MATERIAL FOR THIS TASK:
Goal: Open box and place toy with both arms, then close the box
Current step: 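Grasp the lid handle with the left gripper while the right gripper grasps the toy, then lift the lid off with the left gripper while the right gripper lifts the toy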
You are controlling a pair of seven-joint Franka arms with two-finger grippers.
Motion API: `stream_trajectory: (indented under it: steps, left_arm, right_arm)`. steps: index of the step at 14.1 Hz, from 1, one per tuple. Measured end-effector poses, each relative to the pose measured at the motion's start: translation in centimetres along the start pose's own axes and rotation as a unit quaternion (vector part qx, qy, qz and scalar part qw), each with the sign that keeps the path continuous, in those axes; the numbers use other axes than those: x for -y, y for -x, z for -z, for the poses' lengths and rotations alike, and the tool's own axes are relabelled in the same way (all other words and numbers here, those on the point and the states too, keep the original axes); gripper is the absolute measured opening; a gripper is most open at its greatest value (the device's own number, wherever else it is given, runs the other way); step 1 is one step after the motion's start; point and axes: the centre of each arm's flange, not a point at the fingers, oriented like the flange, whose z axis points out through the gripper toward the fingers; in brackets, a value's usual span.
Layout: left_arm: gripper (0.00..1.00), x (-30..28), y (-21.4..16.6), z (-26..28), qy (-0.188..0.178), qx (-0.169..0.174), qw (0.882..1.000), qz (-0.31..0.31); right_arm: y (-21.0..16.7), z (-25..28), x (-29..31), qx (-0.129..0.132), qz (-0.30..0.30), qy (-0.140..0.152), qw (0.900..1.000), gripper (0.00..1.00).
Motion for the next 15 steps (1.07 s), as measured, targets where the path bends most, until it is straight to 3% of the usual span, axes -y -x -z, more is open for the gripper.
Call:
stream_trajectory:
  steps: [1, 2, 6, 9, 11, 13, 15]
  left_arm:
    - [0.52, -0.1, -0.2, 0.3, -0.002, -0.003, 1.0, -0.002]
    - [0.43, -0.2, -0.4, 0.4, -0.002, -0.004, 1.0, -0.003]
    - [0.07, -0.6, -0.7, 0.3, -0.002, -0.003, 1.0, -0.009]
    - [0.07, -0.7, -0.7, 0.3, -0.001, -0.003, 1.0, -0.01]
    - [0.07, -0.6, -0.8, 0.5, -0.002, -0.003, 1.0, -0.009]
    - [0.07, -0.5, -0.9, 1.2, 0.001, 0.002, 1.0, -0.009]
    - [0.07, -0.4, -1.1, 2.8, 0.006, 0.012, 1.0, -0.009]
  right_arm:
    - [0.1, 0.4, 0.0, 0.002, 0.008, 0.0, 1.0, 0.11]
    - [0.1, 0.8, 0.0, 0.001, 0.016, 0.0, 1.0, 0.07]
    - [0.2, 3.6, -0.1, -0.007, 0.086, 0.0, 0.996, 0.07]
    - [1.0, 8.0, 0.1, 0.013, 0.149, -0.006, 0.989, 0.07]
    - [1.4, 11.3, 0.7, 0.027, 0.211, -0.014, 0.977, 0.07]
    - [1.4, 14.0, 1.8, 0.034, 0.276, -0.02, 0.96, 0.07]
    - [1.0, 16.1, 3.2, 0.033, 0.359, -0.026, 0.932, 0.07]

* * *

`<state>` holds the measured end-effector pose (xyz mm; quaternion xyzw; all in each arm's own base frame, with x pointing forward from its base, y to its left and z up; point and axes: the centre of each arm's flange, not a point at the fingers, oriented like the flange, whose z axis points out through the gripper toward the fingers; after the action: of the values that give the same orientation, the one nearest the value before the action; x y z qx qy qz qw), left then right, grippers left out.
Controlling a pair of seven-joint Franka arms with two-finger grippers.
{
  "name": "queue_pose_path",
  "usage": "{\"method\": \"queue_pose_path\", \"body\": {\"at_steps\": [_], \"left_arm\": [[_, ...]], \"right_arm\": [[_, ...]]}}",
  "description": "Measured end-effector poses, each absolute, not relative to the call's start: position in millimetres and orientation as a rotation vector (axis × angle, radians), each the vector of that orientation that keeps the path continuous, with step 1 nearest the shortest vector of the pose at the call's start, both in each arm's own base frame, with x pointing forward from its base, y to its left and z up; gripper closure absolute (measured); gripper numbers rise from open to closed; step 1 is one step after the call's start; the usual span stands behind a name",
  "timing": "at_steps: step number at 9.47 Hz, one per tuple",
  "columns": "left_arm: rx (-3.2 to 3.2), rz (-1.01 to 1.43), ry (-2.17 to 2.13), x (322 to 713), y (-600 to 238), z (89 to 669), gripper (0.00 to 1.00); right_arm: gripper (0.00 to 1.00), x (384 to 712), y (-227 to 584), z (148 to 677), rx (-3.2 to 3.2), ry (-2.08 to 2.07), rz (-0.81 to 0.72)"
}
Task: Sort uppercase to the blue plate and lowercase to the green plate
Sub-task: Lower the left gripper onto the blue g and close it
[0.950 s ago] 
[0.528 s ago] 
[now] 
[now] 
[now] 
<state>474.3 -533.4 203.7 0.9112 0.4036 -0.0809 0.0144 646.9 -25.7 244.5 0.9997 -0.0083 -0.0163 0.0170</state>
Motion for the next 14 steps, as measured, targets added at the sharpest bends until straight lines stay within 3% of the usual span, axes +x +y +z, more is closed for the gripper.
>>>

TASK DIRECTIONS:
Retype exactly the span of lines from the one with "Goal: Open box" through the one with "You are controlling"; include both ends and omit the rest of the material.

SOLUTION TO THE EXERCISE:
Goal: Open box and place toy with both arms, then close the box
Current step: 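Grasp the lid handle with the left gripper while the right gripper grasps the toy, then lift the lid off with the left gripper while the right gripper lifts the toy
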You are controlling a pair of seven-joint Franka arms with two-finger grippers.

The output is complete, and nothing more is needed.